When Homler re-emerged as Breadwoman a few years ago, she received an altogether more receptive reaction, despite any confusion her performances may still elicit, thirty years after she first wandered through the Westwood farmers’ market in her robes and bread mask. The last Breadwoman performance before her current tour with Steven Warwick, also known as PAN artist Heatsick, was in November 2011 in the window of Antebellum, “a beautiful [place] that’s a cross between a fetish gallery and a tea shop.” The performance manifested as an installation outside a cabaret night, created in collaboration with visual artists Elaine Parks and Helen Van der Neer.
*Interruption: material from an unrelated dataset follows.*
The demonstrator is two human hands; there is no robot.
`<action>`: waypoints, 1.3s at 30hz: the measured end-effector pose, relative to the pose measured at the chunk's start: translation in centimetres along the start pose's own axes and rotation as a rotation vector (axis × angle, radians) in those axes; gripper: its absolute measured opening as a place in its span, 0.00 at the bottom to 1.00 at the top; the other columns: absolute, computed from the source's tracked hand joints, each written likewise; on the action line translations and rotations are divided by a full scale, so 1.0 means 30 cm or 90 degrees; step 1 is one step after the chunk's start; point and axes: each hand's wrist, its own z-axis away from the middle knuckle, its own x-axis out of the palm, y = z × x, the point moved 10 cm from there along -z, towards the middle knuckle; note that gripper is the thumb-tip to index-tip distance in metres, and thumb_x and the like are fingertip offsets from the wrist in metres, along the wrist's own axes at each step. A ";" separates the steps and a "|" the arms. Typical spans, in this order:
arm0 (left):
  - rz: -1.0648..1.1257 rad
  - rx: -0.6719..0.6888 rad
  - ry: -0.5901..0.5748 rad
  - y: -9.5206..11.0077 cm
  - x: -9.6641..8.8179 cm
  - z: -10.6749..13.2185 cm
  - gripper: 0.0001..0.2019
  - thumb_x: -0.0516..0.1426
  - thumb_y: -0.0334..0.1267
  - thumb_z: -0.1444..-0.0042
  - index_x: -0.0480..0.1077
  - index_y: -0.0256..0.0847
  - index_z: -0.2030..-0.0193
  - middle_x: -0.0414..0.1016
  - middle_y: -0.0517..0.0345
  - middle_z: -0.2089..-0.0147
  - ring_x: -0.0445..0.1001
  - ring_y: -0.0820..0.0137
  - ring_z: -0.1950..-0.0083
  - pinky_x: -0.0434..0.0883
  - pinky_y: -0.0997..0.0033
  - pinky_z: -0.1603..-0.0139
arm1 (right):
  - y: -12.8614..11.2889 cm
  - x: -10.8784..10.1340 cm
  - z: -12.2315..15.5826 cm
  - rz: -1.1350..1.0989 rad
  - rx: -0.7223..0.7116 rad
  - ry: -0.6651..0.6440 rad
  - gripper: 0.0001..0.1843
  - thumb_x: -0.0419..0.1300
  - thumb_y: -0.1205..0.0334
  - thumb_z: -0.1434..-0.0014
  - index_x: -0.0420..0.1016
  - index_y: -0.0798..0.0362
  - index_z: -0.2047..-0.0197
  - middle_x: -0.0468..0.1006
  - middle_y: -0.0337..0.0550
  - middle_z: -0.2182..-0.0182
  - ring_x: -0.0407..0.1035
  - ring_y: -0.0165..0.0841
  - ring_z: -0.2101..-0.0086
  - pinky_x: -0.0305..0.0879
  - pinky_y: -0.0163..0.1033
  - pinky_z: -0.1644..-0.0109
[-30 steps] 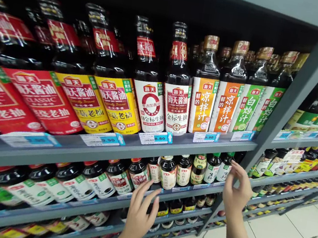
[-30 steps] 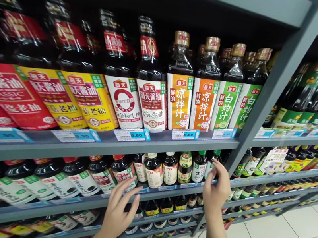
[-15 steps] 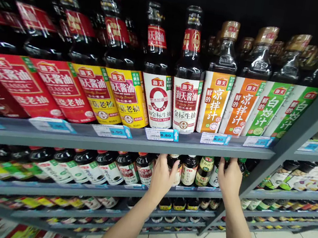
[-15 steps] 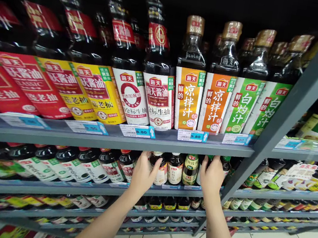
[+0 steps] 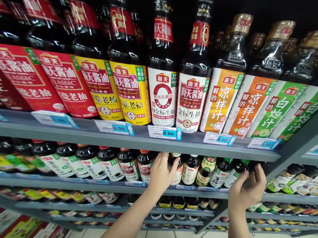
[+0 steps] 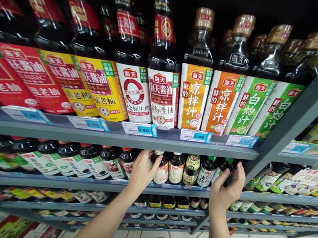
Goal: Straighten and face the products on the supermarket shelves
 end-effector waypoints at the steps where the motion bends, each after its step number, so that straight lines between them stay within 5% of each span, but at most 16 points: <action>1: 0.006 -0.003 0.000 -0.003 0.001 0.001 0.15 0.56 0.43 0.37 0.66 0.37 0.48 0.76 0.41 0.54 0.76 0.56 0.51 0.75 0.55 0.51 | 0.021 0.010 -0.009 0.022 0.006 -0.017 0.26 0.52 0.57 0.33 0.60 0.59 0.35 0.68 0.59 0.41 0.65 0.43 0.42 0.67 0.48 0.43; 7: 0.034 -0.027 -0.003 -0.018 0.000 0.007 0.14 0.57 0.41 0.38 0.67 0.37 0.49 0.76 0.42 0.54 0.76 0.56 0.50 0.75 0.55 0.50 | 0.156 0.178 -0.040 0.221 0.069 -0.297 0.32 0.47 0.49 0.34 0.60 0.68 0.38 0.74 0.69 0.52 0.71 0.56 0.54 0.67 0.54 0.55; 14: 0.003 0.031 -0.038 0.018 0.001 0.024 0.20 0.53 0.39 0.34 0.62 0.36 0.38 0.73 0.39 0.44 0.72 0.55 0.41 0.73 0.52 0.42 | 0.158 0.153 -0.057 0.345 0.114 -0.269 0.31 0.50 0.46 0.37 0.64 0.62 0.41 0.78 0.63 0.58 0.73 0.52 0.63 0.62 0.48 0.63; 19: -0.015 0.139 -0.122 0.052 -0.105 0.184 0.29 0.50 0.30 0.35 0.50 0.42 0.28 0.58 0.44 0.30 0.59 0.60 0.29 0.66 0.57 0.33 | 0.151 0.106 -0.044 0.227 0.108 -0.227 0.33 0.56 0.42 0.40 0.69 0.59 0.42 0.79 0.59 0.57 0.74 0.53 0.59 0.67 0.51 0.58; 22: -0.058 0.163 -0.191 -0.023 -0.175 0.357 0.28 0.51 0.28 0.37 0.56 0.42 0.31 0.60 0.46 0.30 0.62 0.61 0.31 0.69 0.62 0.35 | 0.010 -0.003 0.025 0.059 0.052 -0.025 0.27 0.56 0.52 0.36 0.65 0.54 0.37 0.73 0.57 0.46 0.71 0.49 0.49 0.66 0.55 0.46; 24: -0.102 0.111 -0.212 -0.126 -0.228 0.462 0.24 0.51 0.28 0.37 0.61 0.42 0.34 0.61 0.45 0.31 0.63 0.61 0.32 0.71 0.63 0.38 | -0.169 -0.020 0.116 -0.050 -0.061 0.027 0.24 0.58 0.60 0.37 0.65 0.53 0.39 0.74 0.56 0.47 0.70 0.46 0.48 0.66 0.55 0.43; 27: -0.163 0.010 -0.194 -0.279 -0.337 0.581 0.20 0.51 0.30 0.36 0.66 0.42 0.38 0.62 0.44 0.32 0.67 0.59 0.34 0.74 0.60 0.41 | -0.469 0.133 0.276 -0.187 -0.207 -0.174 0.19 0.60 0.68 0.40 0.70 0.50 0.45 0.78 0.48 0.53 0.74 0.40 0.53 0.70 0.49 0.46; 30: -0.203 -0.060 -0.167 -0.382 -0.461 0.661 0.17 0.51 0.31 0.36 0.69 0.42 0.41 0.63 0.43 0.32 0.68 0.58 0.36 0.75 0.57 0.43 | -0.647 0.338 0.402 -0.208 -0.179 -0.372 0.18 0.55 0.62 0.34 0.67 0.52 0.42 0.77 0.49 0.50 0.74 0.37 0.53 0.71 0.43 0.48; 34: -0.218 -0.110 -0.158 -0.461 -0.607 0.737 0.17 0.52 0.32 0.36 0.69 0.44 0.42 0.62 0.43 0.32 0.69 0.58 0.36 0.78 0.62 0.47 | -0.732 0.522 0.471 -0.056 -0.116 -0.461 0.26 0.53 0.46 0.35 0.66 0.59 0.43 0.79 0.54 0.55 0.74 0.44 0.56 0.70 0.45 0.56; 39: -0.228 -0.145 -0.147 -0.539 -0.742 0.805 0.16 0.52 0.33 0.36 0.70 0.45 0.43 0.64 0.43 0.33 0.72 0.59 0.39 0.78 0.63 0.49 | -0.756 0.585 0.488 0.115 -0.139 -0.476 0.28 0.55 0.41 0.38 0.69 0.59 0.49 0.78 0.55 0.61 0.73 0.47 0.61 0.64 0.43 0.62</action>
“I’d wanted to perform as [myself], but the booking agent wanted Breadwoman. He actually wanted a [black-attired] Breadwoman for Day Of The Dead, which is really big in Los Angeles, so I sat in the window and performed as a different version of Breadwoman than I had ever been. Elaine made this beautiful mask which was very ornate and ancient-looking, and was so heavy that it had to be suspended from the ceiling, so I kind of put myself into the mask and sat behind it. It was really interesting for me, because I was Breadwoman, but for the first time I wasn’t the Breadwoman that I knew. [This version] was more abstract, more elegant, ancient and metaphysical.
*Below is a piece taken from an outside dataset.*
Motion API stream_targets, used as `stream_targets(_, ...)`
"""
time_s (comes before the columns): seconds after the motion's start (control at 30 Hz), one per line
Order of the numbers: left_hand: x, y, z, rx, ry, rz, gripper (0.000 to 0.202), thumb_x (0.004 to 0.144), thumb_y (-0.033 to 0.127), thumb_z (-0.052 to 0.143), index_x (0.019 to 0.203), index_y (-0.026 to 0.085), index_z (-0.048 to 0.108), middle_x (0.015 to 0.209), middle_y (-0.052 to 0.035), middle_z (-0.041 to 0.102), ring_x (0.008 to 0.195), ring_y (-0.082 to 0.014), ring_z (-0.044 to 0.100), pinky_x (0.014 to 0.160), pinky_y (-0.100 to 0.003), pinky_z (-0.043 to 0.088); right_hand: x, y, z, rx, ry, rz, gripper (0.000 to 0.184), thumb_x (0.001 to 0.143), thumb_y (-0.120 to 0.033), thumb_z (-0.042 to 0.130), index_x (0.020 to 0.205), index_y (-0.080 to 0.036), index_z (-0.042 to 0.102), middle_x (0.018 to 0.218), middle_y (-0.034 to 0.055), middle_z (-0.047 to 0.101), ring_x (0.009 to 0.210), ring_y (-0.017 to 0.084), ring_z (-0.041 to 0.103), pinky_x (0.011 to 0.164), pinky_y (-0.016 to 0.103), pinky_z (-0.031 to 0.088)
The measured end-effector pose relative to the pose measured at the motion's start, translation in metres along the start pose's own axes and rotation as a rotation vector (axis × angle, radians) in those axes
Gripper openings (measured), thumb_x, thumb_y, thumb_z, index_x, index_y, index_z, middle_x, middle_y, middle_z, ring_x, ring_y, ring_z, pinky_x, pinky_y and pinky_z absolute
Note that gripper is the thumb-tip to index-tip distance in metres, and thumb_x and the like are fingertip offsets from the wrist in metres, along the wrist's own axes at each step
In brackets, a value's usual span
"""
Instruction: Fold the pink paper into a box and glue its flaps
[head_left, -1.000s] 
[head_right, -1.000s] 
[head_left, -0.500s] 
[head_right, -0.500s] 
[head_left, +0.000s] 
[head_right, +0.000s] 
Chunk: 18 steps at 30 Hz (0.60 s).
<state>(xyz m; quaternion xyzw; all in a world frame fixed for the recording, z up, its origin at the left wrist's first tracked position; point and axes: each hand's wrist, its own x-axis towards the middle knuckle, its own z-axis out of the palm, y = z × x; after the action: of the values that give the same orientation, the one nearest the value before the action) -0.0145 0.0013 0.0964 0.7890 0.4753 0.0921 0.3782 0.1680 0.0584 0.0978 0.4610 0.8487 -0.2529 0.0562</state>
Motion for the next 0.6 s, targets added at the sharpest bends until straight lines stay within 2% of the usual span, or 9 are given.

“I never knew what Breadwoman looked like [in the ‘80s] until I was downtown, and I saw this homeless woman wearing a huge wrap around her head, covering her face, wearing heavy layers of cloth. But this [new] Breadwoman was different. I missed my cuddly, weird elephant woman. She had been ‘sleeping’–my father had died, and I spent a couple of years doing stuff around that. Then I started singing as me, working in Europe with different improvisers, which all led to more collaborations and projects, like a big connect-the-dots puzzle. Breadwoman is the foundation, and everything else came from that. It was discovering this musical language, and trusting it, then everything else followed. These performances with Steven [Warwick] will be interesting for me because it’s the first time in thirty years that I’ll get to see and experience Breadwoman the way everyone else does–because I’m singing live, so I can’t wear the mask. It doesn’t have a mouth. I don’t think that I could wear it anymore, it’s time for someone else to wear it. She needs a new body, to have new experiences.”
Homler, Warwick, and Breadwoman are touring the UK and Europe in the coming weeks, with further adventures in the USA to follow in the spring. Alongside this, Homler continues to record and perform as an improviser in various group projects, including a duo with Sylvia Hallett called Bread And Shed, as well as trios with Tania Chen + Gino Robair, and Winkhaus (London improvisers Dave Tucker and Adrian Northover). She also has finished another album as Voices Of Kwahn with UK ambient dub techno producer Mark “Pylon King” Davies.
As for what the future holds for Breadwoman, Homler is reassuring. “Breadwoman was always there, sweetie, whether I was wearing a loaf of bread on my head or not. I am Breadwoman, but after a while I just got to be a vocalist. I had to be Breadwoman to allow myself permission to sing, to find my voice. After I found my voice, I didn’t need to wear bread anymore.”